Stored entries:
----

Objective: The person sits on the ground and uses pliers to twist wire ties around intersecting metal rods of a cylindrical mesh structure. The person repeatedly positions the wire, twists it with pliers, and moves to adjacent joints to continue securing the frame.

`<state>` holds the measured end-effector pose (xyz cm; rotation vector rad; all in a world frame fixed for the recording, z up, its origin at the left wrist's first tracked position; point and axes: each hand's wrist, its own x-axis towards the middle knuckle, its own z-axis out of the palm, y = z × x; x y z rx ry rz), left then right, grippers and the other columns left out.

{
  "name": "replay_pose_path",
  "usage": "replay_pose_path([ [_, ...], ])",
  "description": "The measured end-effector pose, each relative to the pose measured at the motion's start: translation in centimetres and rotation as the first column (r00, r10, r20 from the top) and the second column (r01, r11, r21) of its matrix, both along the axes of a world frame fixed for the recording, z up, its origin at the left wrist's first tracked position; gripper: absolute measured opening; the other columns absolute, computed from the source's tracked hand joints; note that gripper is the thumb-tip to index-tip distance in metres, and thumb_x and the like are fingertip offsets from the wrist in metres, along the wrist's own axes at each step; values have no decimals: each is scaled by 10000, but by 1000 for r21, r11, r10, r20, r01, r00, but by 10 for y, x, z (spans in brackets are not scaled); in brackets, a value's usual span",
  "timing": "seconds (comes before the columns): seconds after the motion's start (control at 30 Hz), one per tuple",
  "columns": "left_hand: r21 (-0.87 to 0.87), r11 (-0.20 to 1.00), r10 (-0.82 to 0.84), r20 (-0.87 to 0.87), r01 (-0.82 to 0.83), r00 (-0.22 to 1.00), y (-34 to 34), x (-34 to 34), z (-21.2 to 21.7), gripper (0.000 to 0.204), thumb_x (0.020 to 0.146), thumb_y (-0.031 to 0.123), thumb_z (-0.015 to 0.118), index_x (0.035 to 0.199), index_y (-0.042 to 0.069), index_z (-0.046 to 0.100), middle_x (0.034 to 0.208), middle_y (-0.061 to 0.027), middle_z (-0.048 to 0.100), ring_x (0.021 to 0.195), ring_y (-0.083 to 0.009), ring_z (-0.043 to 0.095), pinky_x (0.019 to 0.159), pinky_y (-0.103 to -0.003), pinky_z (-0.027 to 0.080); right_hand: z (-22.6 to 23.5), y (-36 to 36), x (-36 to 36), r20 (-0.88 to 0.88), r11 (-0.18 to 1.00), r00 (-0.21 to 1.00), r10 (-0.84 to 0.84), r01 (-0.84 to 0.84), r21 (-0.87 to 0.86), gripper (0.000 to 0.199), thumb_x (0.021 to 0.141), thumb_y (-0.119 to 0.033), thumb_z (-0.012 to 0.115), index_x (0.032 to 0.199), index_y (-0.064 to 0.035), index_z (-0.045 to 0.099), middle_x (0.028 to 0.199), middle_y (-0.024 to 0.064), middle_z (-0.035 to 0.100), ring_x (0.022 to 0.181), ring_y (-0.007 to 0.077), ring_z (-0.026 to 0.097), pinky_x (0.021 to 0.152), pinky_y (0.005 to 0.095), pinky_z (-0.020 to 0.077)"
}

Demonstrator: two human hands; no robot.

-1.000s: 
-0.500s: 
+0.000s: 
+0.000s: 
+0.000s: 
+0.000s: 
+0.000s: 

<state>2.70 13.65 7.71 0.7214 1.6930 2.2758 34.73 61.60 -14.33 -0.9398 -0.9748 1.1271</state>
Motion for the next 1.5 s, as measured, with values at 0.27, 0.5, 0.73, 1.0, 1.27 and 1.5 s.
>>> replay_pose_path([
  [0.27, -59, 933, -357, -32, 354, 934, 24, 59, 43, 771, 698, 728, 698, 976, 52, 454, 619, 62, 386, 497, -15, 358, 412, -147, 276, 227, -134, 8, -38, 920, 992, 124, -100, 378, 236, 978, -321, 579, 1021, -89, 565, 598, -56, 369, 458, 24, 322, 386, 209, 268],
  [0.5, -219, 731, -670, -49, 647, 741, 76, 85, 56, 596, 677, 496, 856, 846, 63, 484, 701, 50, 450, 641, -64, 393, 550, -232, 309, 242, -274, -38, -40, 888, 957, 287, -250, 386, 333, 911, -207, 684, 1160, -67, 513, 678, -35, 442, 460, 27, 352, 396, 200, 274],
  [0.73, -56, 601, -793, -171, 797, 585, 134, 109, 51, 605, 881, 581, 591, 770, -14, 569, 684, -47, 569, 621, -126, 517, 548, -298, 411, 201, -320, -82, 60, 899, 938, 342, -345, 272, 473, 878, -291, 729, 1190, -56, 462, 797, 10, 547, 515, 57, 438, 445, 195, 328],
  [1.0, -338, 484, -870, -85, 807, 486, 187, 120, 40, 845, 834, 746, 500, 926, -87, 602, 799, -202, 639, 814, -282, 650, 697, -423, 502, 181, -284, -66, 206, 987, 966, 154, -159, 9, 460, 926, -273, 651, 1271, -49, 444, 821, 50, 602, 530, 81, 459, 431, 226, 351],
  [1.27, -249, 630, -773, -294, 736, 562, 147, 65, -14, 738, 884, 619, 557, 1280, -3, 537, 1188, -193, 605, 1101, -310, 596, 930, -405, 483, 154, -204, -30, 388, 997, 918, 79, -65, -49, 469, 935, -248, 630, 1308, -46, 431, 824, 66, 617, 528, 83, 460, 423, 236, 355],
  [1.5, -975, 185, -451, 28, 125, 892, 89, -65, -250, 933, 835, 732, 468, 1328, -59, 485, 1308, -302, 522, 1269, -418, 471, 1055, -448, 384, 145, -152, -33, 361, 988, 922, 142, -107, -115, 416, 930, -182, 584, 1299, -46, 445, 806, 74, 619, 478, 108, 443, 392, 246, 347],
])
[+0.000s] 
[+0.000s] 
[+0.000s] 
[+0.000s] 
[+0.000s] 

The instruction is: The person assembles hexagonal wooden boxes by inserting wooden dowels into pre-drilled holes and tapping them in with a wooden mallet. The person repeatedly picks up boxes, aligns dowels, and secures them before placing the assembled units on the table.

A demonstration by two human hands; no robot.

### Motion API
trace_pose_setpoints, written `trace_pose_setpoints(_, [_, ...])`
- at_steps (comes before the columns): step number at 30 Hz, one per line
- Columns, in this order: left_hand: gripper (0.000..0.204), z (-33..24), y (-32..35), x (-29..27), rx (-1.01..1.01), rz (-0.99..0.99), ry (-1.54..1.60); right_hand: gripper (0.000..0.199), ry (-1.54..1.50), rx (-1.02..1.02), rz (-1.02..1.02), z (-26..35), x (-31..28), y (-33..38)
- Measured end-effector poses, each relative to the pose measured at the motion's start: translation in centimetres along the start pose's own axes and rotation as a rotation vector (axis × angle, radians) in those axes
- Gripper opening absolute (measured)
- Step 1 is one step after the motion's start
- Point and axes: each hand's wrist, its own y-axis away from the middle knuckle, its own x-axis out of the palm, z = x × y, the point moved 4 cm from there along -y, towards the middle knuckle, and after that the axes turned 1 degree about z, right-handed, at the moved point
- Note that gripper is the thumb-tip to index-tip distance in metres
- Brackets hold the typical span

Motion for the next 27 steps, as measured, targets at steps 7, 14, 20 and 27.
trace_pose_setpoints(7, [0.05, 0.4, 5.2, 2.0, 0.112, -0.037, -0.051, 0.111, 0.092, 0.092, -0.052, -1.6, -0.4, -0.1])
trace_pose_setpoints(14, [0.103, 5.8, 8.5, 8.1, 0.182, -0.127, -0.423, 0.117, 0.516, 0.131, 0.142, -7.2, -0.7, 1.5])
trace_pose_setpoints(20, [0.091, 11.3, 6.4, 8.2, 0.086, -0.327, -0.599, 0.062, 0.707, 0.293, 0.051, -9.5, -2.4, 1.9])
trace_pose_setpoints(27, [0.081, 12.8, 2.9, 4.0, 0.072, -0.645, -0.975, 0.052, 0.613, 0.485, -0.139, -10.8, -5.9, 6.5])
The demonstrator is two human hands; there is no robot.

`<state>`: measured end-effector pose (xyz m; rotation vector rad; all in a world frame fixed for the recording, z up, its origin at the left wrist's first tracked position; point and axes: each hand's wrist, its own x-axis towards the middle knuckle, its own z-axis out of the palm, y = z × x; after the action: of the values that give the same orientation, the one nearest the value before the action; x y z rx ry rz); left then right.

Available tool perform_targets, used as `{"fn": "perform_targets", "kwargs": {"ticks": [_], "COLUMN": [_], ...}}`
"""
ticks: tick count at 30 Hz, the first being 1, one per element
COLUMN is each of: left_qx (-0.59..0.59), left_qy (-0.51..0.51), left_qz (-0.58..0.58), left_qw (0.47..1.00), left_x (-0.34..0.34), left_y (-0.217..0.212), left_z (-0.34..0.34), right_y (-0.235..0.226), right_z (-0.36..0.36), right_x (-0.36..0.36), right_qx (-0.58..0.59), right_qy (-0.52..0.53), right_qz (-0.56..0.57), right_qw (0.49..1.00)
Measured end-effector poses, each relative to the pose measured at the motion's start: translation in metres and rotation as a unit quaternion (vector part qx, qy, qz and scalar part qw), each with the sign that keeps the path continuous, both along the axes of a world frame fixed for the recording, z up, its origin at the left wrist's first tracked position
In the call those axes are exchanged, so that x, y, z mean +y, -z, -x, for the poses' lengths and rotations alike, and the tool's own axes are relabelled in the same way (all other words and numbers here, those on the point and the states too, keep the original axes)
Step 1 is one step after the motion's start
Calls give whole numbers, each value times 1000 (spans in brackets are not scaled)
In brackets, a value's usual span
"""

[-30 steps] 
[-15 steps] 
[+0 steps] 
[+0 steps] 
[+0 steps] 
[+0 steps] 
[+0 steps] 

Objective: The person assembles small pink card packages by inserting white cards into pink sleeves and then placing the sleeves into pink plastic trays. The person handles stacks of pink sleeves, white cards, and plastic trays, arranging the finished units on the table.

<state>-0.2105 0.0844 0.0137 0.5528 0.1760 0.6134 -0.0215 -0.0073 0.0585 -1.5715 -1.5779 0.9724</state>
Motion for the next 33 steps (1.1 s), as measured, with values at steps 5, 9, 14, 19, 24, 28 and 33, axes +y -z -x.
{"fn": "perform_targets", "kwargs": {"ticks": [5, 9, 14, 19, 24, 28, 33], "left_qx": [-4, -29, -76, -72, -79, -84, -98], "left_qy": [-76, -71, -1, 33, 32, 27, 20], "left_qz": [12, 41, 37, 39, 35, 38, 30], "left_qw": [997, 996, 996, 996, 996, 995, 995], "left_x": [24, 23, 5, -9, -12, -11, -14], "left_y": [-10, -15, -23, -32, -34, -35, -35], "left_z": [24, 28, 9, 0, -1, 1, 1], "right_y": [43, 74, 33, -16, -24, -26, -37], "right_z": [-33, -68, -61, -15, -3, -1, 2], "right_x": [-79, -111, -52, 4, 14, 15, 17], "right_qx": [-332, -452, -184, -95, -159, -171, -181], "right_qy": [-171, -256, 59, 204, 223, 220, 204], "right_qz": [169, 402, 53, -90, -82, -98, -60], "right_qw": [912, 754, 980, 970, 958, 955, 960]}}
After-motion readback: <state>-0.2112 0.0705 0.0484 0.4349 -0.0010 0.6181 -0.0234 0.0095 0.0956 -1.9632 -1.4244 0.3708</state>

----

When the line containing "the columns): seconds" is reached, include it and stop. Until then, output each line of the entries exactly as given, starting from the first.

Objective: The person sits on the ground and uses pliers to twist wire ties around intersecting metal rods of a cylindrical mesh structure. The person repeatedly positions the wire, twists it with pliers, and moves to adjacent joints to continue securing the frame.

`<state>` holds the measured end-effector pose (xyz cm; rotation vector rad; all in a world frame fixed for the recording, z up, its origin at the left wrist's first tracked position; point and axes: each hand's wrist, its own x-axis towards the middle knuckle, its own z-axis out of the palm, y = z × x; x y z rx ry rz), left then right, grippers and the other columns left out.

{
  "name": "replay_pose_path",
  "usage": "replay_pose_path([ [_, ...], ])",
  "description": "The measured end-effector pose, each relative to the pose measured at the motion's start: translation in centimetres and rotation as the first column (r00, r10, r20 from the top) and the second column (r01, r11, r21) of its matrix, both along the axes of a world frame fixed for the recording, z up, its origin at the left wrist's first tracked position; gripper: absolute measured opening; the other columns absolute, computed from the source's tracked hand joints; note that gripper is the thumb-tip to index-tip distance in metres, and thumb_x and the like are fingertip offsets from the wrist in metres, along the wrist's own axes at each step; values have no decimals: each is scaled by 10000, but by 1000 for r21, r11, r10, r20, r01, r00, but by 10 for y, x, z (spans in brackets are not scaled); in brackets, a value's usual span",
  "timing": "seconds (comes before the columns): seconds after the motion's start (control at 30 Hz), one per tuple",

The exercise requires no further answer.